Libertarianism2    If you feel, as many people do, that such a battle would take too long and comes too late, there is one piece of advice I should like to give you: if you choose to resign yourself to the reign of an unchallenged evil, do so with your eyes open. Hold an image of the Watergate hearings in your mind and ask yourself what I asked you at the start of this discussion: Do you feel respect for the men on either side of the long committee table? To which of them would you care to surrender your freedom? To Senator Ervin? To Jeb Stuart Magruder? To John D. Ehrlichman?
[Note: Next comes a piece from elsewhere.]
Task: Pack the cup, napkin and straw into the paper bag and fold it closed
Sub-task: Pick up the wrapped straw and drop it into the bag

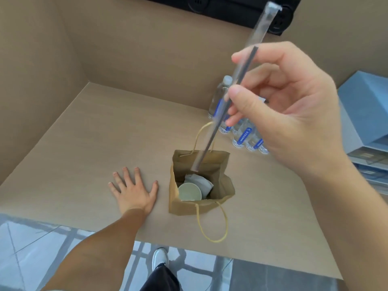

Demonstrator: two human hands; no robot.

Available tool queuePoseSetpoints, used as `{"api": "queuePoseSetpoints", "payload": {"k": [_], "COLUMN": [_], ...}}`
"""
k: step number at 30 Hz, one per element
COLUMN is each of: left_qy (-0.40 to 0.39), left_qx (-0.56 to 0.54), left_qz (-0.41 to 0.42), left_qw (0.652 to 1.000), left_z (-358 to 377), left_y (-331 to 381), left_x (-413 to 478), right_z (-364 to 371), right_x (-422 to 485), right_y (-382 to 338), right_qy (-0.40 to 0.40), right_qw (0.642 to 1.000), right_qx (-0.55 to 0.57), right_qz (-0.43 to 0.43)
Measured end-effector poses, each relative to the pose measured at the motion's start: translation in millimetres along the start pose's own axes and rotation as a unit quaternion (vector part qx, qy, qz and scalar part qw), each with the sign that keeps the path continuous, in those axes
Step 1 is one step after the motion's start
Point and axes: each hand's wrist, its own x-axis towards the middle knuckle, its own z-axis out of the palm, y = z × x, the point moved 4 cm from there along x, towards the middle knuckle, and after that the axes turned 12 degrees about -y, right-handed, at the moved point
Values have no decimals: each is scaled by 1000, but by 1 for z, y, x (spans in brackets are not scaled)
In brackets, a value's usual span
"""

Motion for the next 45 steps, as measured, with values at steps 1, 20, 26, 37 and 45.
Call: {"api": "queuePoseSetpoints", "payload": {"k": [1,20,26,37,45], "left_qy": [2,-3,-7,-2,-59], "left_qx": [0,-6,-4,-2,7], "left_qz": [1,11,9,11,15], "left_qw": [1000,1000,1000,1000,998], "left_z": [0,-2,-1,0,0], "left_y": [0,1,0,-1,-2], "left_x": [0,-2,-1,-1,2], "right_z": [0,31,33,24,-3], "right_x": [-6,-68,-63,-68,-105], "right_y": [1,113,112,110,144], "right_qy": [1,-99,-132,-119,16], "right_qw": [1000,919,899,904,913], "right_qx": [-11,-237,-267,-255,-136], "right_qz": [6,300,321,321,384]}}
Whose judgment would you regard as superior to yours and competent to do a job which you can neither grasp  nor judge nor define nor undertake: the impossible job of controlling this country's economy? The judgment of H.R. Haldeman? Of Frederick C. LaRue? Of Senator Montoya? Which of them would you entrust with the power to dispose of your life, your work, your income, and your children's future? Senator Baker? Senator Weicker? John W. Dean 3d?
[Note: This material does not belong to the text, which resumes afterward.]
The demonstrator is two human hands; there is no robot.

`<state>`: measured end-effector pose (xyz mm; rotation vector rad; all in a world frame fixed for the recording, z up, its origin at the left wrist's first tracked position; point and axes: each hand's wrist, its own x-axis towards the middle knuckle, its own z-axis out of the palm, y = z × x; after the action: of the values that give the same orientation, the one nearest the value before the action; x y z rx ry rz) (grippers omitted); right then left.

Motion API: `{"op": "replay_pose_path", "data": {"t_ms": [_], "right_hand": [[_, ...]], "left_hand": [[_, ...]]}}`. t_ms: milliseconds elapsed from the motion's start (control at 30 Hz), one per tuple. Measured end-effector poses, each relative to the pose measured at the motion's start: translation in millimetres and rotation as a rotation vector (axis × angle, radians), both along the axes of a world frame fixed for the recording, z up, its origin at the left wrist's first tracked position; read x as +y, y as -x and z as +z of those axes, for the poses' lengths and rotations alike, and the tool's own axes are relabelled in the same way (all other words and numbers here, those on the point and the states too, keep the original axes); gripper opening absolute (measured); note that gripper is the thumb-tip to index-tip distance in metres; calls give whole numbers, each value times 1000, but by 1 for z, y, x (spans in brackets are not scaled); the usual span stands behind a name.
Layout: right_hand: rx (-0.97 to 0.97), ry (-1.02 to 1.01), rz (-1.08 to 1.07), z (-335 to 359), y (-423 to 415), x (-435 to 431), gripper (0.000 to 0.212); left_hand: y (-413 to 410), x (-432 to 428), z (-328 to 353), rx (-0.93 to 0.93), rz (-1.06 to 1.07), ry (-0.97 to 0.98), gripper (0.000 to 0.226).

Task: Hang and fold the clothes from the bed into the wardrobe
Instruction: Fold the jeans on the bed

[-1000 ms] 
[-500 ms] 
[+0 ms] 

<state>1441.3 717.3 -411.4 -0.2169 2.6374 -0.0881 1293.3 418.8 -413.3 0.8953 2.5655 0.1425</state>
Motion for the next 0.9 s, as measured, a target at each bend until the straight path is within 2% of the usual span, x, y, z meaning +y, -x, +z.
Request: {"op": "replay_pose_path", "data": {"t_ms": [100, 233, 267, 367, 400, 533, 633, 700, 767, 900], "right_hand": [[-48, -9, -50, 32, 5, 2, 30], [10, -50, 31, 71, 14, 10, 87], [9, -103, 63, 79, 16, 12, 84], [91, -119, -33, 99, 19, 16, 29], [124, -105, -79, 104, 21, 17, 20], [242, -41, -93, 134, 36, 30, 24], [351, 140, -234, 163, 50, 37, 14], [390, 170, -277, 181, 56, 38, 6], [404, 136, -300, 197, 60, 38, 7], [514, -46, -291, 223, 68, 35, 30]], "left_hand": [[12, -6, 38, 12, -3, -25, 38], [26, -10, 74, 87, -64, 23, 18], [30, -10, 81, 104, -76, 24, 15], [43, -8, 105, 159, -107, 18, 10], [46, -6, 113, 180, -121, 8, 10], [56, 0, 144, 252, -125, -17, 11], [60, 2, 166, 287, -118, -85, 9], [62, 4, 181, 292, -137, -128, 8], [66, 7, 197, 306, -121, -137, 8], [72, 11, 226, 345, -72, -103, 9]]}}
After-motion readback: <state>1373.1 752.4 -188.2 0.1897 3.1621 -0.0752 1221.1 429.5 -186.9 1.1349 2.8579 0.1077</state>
    If you hold Richard Nixon responsible for Watergate, as the absentee authority in whose name the men of the re-election committee were acting and whose favor they were scrambling to win, then—in relation to all the politicians of this country—you are the absentee authority, it is in your name that they are issuing their edicts, it is your favour that they are scrambling to win (or wheedle or extort or manipulate) at election time. No, you cannot fight them by means of your one vote. But you can make yourself heard. It is your voice that they fear, when and if it is the voice of your mind, because their entire racket rests on the hope that you will not understand.
    Do not hide behind the futile hope that the men you saw on television might be bigger in real life, that responsible government positions would raise their stature. In real life, they are smaller; today's government positions shrink them—for a reason stated by a great political thinker of the last century.
    His statement was mentioned during the Watergate hearings, but no one paid much attention to it. Yet that statement is the real answer to Senator Baker's question: it indicates what must be eliminated in order to prevent the future occurrence of events such as Watergate (or such as the Watergate hearings).
    That thinker was Lord Acton, who said: "Power tends to corrupt and absolute power corrupts absolutely."